Parker’s expression ripples with barely suppressed rage. “Over my dead body.”
“Pull yourself together, Leo,” Phillip says, his upper lip curling. “I’m the one calling the shots here. I’m her son.”
“AndI’mher medical proxy.” Parker’s hands are balled into fists now, even as his tone goes frosty to match his father’s. “We took care of the paperwork two summers’ ago, after you tried to put her in that shitty home in Metairie. So, you can take about ten steps back and take a seat, Dad. I’m not doing jack shit until I talk to Nana and see what she wants.”
His father goes still. The kind of still that happens before a shitstorm explodes. “You didn’t. You’re lying.”
“I don’t lie,” Parker says, a mean smile curving his lips. “That’s your gig, Pops, not mine.”
I bite my lip, genuinely concerned this might come to blows, right here in the hospital corridor. The nurse has abandoned her station entirely.
Smart woman.
The fluorescent above us flickers, as if the violent, potential energy crackling in the air between them is affecting its electric field.
“You think you’ve won something?” his father seethes. “Your grandmother’s dying. If not today, soon. Thanks to you, she’ll die alone in a shitty Mississippi hospital. Probably sooner than later, from what I’ve seen of their standard of care.”
“Maybe,” Parker says. “But it’s what she wants. And she won’t be alone. People like Nana always have people who love them close by.”
His father’s lips slide into a crooked smile. “I don’t know what’s sadder.
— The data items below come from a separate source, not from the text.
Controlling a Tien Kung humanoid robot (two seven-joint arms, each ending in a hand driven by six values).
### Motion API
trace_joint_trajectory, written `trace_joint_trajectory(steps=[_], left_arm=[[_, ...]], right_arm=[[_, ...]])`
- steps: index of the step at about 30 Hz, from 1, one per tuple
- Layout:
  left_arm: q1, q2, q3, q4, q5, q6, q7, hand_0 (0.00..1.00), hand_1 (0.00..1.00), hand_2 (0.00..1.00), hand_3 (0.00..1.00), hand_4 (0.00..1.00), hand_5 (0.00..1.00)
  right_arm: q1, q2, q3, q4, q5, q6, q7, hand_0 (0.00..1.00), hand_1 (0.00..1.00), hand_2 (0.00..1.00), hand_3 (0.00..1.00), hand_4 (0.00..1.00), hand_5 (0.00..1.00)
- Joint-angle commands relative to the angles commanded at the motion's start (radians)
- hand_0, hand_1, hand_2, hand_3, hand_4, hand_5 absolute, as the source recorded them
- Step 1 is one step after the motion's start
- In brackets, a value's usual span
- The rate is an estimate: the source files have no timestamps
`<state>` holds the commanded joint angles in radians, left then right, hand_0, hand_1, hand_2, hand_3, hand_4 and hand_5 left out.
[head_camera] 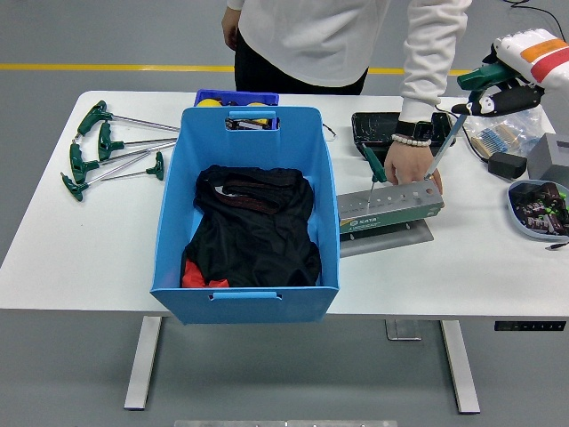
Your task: Lift tool from toolbox,place it in box,lift tool from toolbox,place it in box
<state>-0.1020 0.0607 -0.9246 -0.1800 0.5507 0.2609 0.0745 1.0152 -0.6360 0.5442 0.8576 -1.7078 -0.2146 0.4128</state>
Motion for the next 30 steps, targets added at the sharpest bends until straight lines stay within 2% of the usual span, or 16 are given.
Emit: trace_joint_trajectory(steps=[1, 2, 7, 8, 16, 21, 25, 30], left_arm=[[0.000, 0.000, 0.000, 0.000, 0.000, 0.000, 0.000, 0.744, 0.727, 0.798, 0.772, 0.731, 0.608], [0.000, 0.000, -0.001, 0.000, 0.001, 0.000, 0.000, 0.744, 0.726, 0.796, 0.772, 0.731, 0.608], [0.001, 0.001, 0.002, 0.000, -0.002, 0.000, 0.000, 0.744, 0.726, 0.796, 0.772, 0.731, 0.608], [0.001, 0.001, 0.002, 0.000, -0.002, 0.000, 0.001, 0.743, 0.726, 0.796, 0.773, 0.730, 0.608], [0.003, 0.000, 0.001, 0.000, -0.002, 0.000, 0.001, 0.743, 0.726, 0.796, 0.771, 0.729, 0.608], [0.003, -0.001, 0.005, 0.000, -0.007, 0.000, 0.001, 0.743, 0.726, 0.796, 0.771, 0.728, 0.608], [0.003, -0.002, 0.009, 0.000, -0.010, 0.000, 0.001, 0.743, 0.726, 0.796, 0.771, 0.728, 0.608], [0.005, -0.004, 0.013, 0.000, -0.013, -0.001, 0.002, 0.743, 0.726, 0.797, 0.772, 0.726, 0.608]], right_arm=[[-0.002, -0.003, 0.010, 0.007, 0.000, 0.001, -0.001, 0.002, 0.002, 0.002, 0.002, 0.917, 0.697], [-0.004, -0.008, 0.021, 0.016, 0.000, 0.003, -0.001, 0.002, 0.002, 0.002, 0.002, 0.736, 0.609], [-0.015, -0.034, 0.083, 0.083, -0.003, 0.012, -0.011, 0.002, 0.002, 0.002, 0.002, 0.736, 0.609], [-0.018, -0.039, 0.094, 0.098, -0.003, 0.014, -0.012, 0.002, 0.002, 0.002, 0.002, 0.690, 0.547], [-0.045, -0.068, 0.168, 0.216, 0.011, 0.025, -0.025, 0.002, 0.002, 0.002, 0.002, 0.693, 0.563], [-0.075, -0.075, 0.200, 0.318, 0.033, 0.027, -0.023, 0.002, 0.002, 0.002, 0.002, 0.695, 0.571], [-0.097, -0.065, 0.202, 0.399, 0.038, 0.025, -0.022, 0.002, 0.002, 0.002, 0.002, 0.695, 0.571], [-0.119, -0.004, 0.165, 0.491, 0.040, 0.022, -0.021, 0.002, 0.002, 0.002, 0.002, 0.689, 0.561]])
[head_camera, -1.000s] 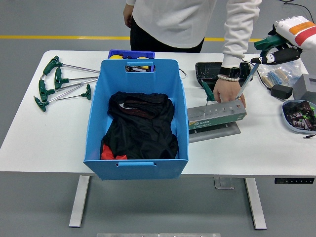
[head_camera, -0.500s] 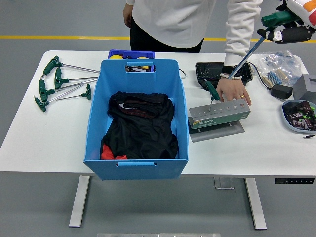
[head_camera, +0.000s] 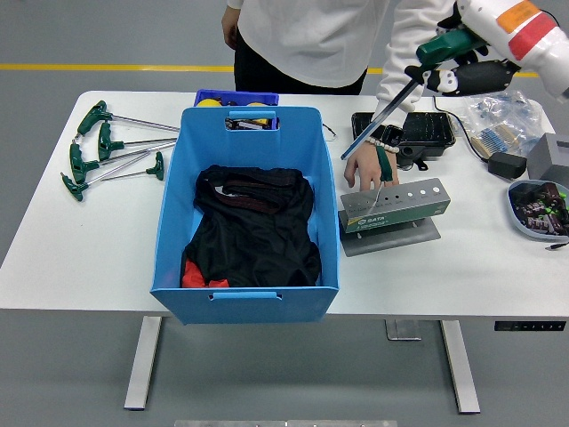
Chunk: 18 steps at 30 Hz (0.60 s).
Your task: Lift tool from toolbox,place it in box,lift tool from toolbox,place it in box
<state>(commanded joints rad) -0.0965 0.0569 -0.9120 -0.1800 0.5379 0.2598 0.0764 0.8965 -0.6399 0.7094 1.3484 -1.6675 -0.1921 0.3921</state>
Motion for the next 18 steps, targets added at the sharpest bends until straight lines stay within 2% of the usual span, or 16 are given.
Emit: trace_joint_trajectory(steps=[6, 10, 18], left_arm=[[-0.001, -0.001, 0.005, 0.000, -0.003, -0.001, 0.000, 0.743, 0.726, 0.796, 0.772, 0.725, 0.610], [-0.002, -0.001, 0.007, 0.000, -0.004, -0.001, 0.000, 0.743, 0.726, 0.796, 0.772, 0.725, 0.610], [-0.006, 0.002, 0.007, 0.000, -0.002, -0.001, -0.002, 0.743, 0.726, 0.796, 0.771, 0.725, 0.610]], right_arm=[[0.015, 0.085, -0.096, 0.059, -0.008, -0.007, -0.003, 0.002, 0.002, 0.002, 0.002, 0.686, 0.559], [0.042, 0.133, -0.166, 0.074, -0.010, -0.014, -0.011, 0.002, 0.002, 0.002, 0.002, 0.658, 0.536], [0.113, 0.188, -0.298, 0.052, -0.058, -0.015, -0.046, 0.005, 0.002, 0.003, 0.002, 0.646, 0.563]])
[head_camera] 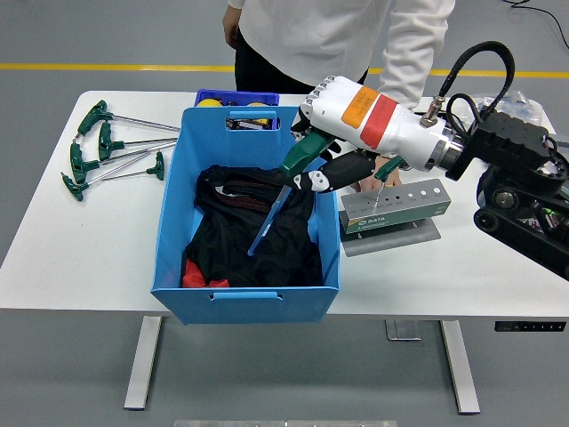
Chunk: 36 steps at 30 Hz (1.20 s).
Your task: Lift tool from toolbox,place it in box,lift tool from toolbox,place it in box
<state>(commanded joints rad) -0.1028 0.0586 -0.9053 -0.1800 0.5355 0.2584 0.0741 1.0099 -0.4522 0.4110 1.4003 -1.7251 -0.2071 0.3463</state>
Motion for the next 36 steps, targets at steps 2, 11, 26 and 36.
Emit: trace_joint_trajectory(steps=[2, 11, 26, 36], left_arm=[[0.000, 0.000, -0.003, 0.000, 0.004, 0.000, 0.001, 0.743, 0.726, 0.796, 0.771, 0.725, 0.610], [0.002, 0.003, -0.013, 0.000, 0.023, 0.000, 0.005, 0.743, 0.724, 0.795, 0.771, 0.726, 0.611], [0.002, 0.007, -0.045, 0.000, 0.074, -0.002, 0.011, 0.744, 0.723, 0.792, 0.771, 0.729, 0.615], [0.000, 0.009, -0.049, 0.000, 0.076, -0.001, 0.011, 0.744, 0.723, 0.790, 0.771, 0.728, 0.614]], right_arm=[[0.011, 0.010, -0.022, -0.010, -0.013, 0.011, -0.018, 0.147, 0.070, 0.134, 0.132, 0.797, 0.445], [0.035, 0.042, -0.077, -0.052, -0.085, 0.032, -0.074, 0.217, 0.168, 0.235, 0.285, 0.866, 0.618], [0.057, 0.070, -0.077, -0.063, -0.103, 0.022, -0.069, 0.796, 0.699, 0.746, 0.673, 0.998, 0.667], [0.059, 0.073, -0.057, -0.086, -0.104, 0.032, -0.077, 0.808, 0.707, 0.756, 0.684, 0.998, 0.669]])
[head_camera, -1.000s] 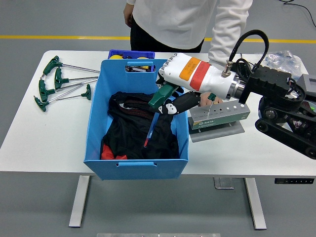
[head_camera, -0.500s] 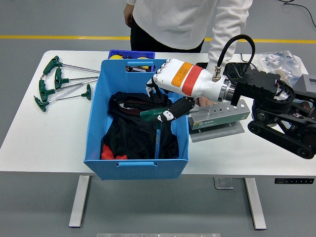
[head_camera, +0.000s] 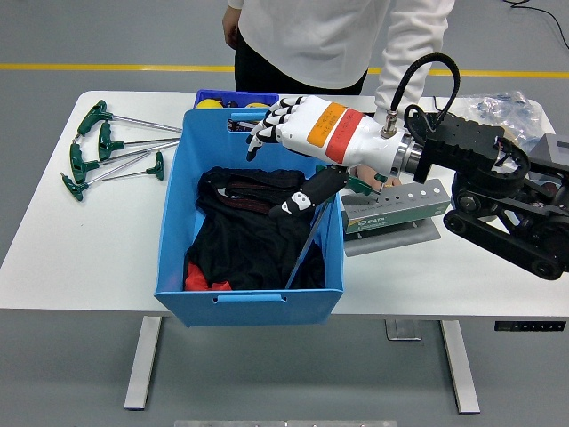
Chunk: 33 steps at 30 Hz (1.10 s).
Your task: Lift tool from toolbox,place it in box,lift tool from toolbox,place it in box
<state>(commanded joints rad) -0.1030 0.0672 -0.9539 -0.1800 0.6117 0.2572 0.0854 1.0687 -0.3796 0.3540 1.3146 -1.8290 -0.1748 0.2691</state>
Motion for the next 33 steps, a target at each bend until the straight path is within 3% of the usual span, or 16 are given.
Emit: trace_joint_trajectory(steps=[7, 15, 33], left_arm=[[-0.001, 0.001, 0.003, 0.000, -0.003, 0.000, 0.000, 0.745, 0.723, 0.789, 0.770, 0.729, 0.614], [-0.002, 0.001, 0.002, 0.000, -0.003, 0.001, 0.000, 0.745, 0.721, 0.787, 0.770, 0.730, 0.613], [-0.003, -0.003, 0.007, 0.000, -0.013, 0.003, 0.000, 0.744, 0.722, 0.786, 0.771, 0.730, 0.613]], right_arm=[[0.008, -0.010, 0.037, -0.082, -0.054, 0.039, -0.031, 0.812, 0.703, 0.755, 0.678, 0.998, 0.672], [0.005, -0.032, 0.042, -0.188, -0.069, 0.055, -0.032, 0.798, 0.689, 0.736, 0.595, 0.998, 0.674], [-0.011, -0.051, 0.044, -0.212, -0.054, 0.067, -0.030, 0.800, 0.679, 0.725, 0.577, 0.998, 0.692]])
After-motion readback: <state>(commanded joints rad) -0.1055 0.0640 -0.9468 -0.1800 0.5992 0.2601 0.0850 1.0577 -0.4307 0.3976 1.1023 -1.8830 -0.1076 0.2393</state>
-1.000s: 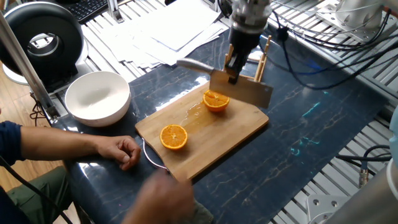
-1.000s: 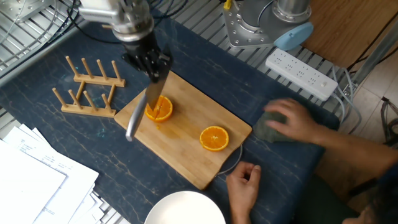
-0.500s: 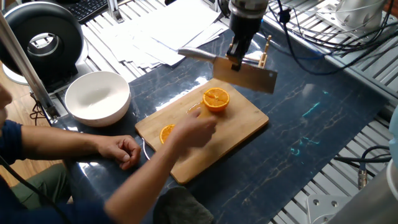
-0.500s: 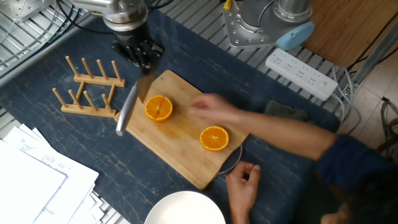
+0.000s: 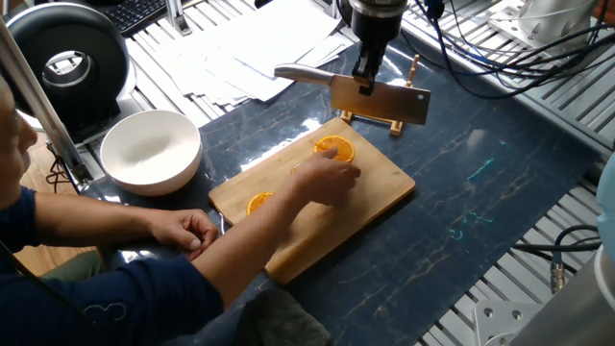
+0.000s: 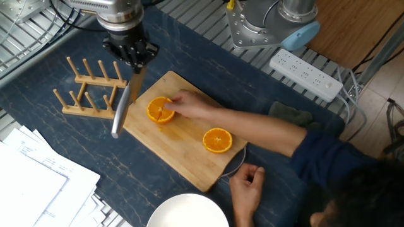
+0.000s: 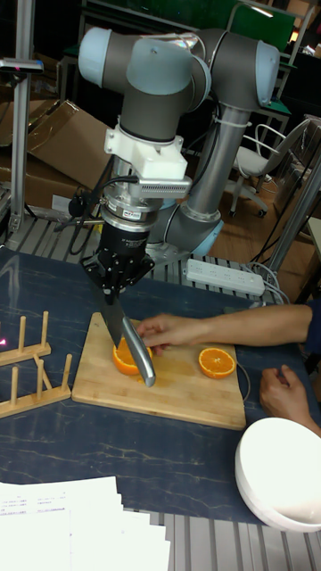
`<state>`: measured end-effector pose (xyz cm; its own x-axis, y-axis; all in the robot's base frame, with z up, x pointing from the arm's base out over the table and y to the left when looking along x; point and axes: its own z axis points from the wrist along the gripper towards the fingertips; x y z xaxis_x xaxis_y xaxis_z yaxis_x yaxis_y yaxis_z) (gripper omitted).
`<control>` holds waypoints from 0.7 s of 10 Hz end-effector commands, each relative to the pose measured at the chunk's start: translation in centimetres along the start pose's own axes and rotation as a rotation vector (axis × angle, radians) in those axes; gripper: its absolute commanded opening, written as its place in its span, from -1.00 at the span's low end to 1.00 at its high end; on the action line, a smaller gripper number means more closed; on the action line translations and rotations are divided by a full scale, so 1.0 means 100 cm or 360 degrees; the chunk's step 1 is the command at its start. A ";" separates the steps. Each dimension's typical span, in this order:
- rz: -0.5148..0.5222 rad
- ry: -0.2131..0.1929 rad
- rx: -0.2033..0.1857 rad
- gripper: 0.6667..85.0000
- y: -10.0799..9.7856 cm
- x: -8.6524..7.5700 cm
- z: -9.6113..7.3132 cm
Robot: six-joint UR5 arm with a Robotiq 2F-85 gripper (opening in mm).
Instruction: Chop the orange
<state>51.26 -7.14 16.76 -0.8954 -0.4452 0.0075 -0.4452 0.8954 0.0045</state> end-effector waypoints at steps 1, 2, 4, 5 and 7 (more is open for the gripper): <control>-0.0026 -0.0023 0.0019 -0.98 -0.006 -0.005 -0.001; -0.0029 -0.0022 0.0021 -0.98 -0.007 -0.004 -0.001; -0.0026 -0.0021 0.0023 -0.98 -0.008 -0.004 0.000; -0.0026 -0.0022 0.0021 -0.98 -0.007 -0.004 0.000; -0.0024 -0.0026 0.0018 -0.98 -0.007 -0.005 0.001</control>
<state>51.82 -7.76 16.62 -0.8875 -0.4609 0.0026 -0.4609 0.8873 -0.0144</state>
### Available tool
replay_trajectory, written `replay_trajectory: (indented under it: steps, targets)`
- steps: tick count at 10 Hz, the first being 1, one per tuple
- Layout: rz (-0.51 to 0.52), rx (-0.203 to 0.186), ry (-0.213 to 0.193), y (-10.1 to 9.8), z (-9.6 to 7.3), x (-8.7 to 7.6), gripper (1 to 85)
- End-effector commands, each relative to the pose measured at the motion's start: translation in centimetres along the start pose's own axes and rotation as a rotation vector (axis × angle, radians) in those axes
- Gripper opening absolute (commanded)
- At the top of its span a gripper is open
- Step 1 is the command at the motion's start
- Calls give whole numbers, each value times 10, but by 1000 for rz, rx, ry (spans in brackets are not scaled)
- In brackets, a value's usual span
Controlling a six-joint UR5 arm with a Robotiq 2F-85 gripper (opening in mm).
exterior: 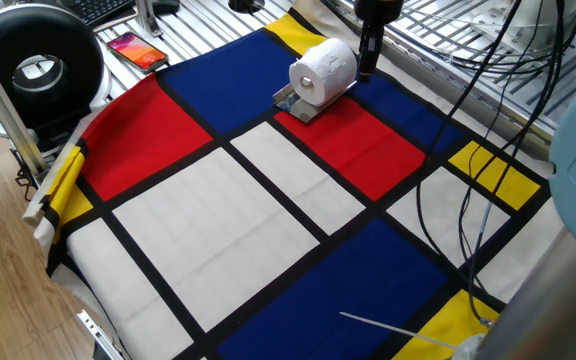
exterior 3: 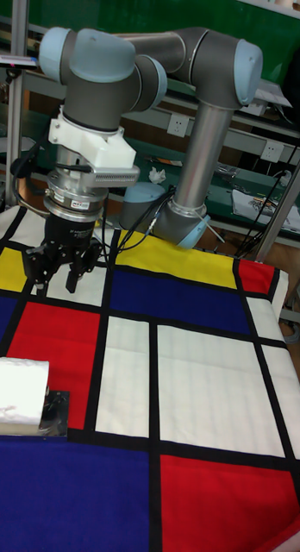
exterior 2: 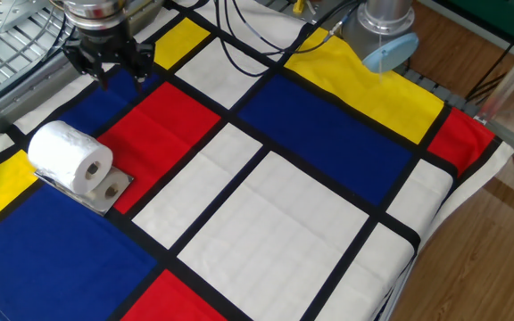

How naïve you sound, or the fact that you actually seem to believe life is ever that Polly-fucking-anna perfect.”
“Oh, shut up, already,” I hear myself blurt out.
Both men swing their heads to face me, looking shocked in different ways, but fuck it.
I can’t just stand here anymore while his father runs his stupid mouth.
“Sorry,” I say, not sounding sorry at all. “But there’s nothing naïve in thinking that Chaz will die surrounded by people who love her. I love her already, and I barely know her. But I’d still drop everything and hit the road if I heard she was sick, and that’s the truth. She’s an incredible woman you should be so proud of.”
Mr. Parker arches a brow, his gaze raking over me like I’m a waitress who dared to interrupt his dinner conversation. “I’m sorry, who are you?”
Even after a second look, he really doesn’t seem to recognize me.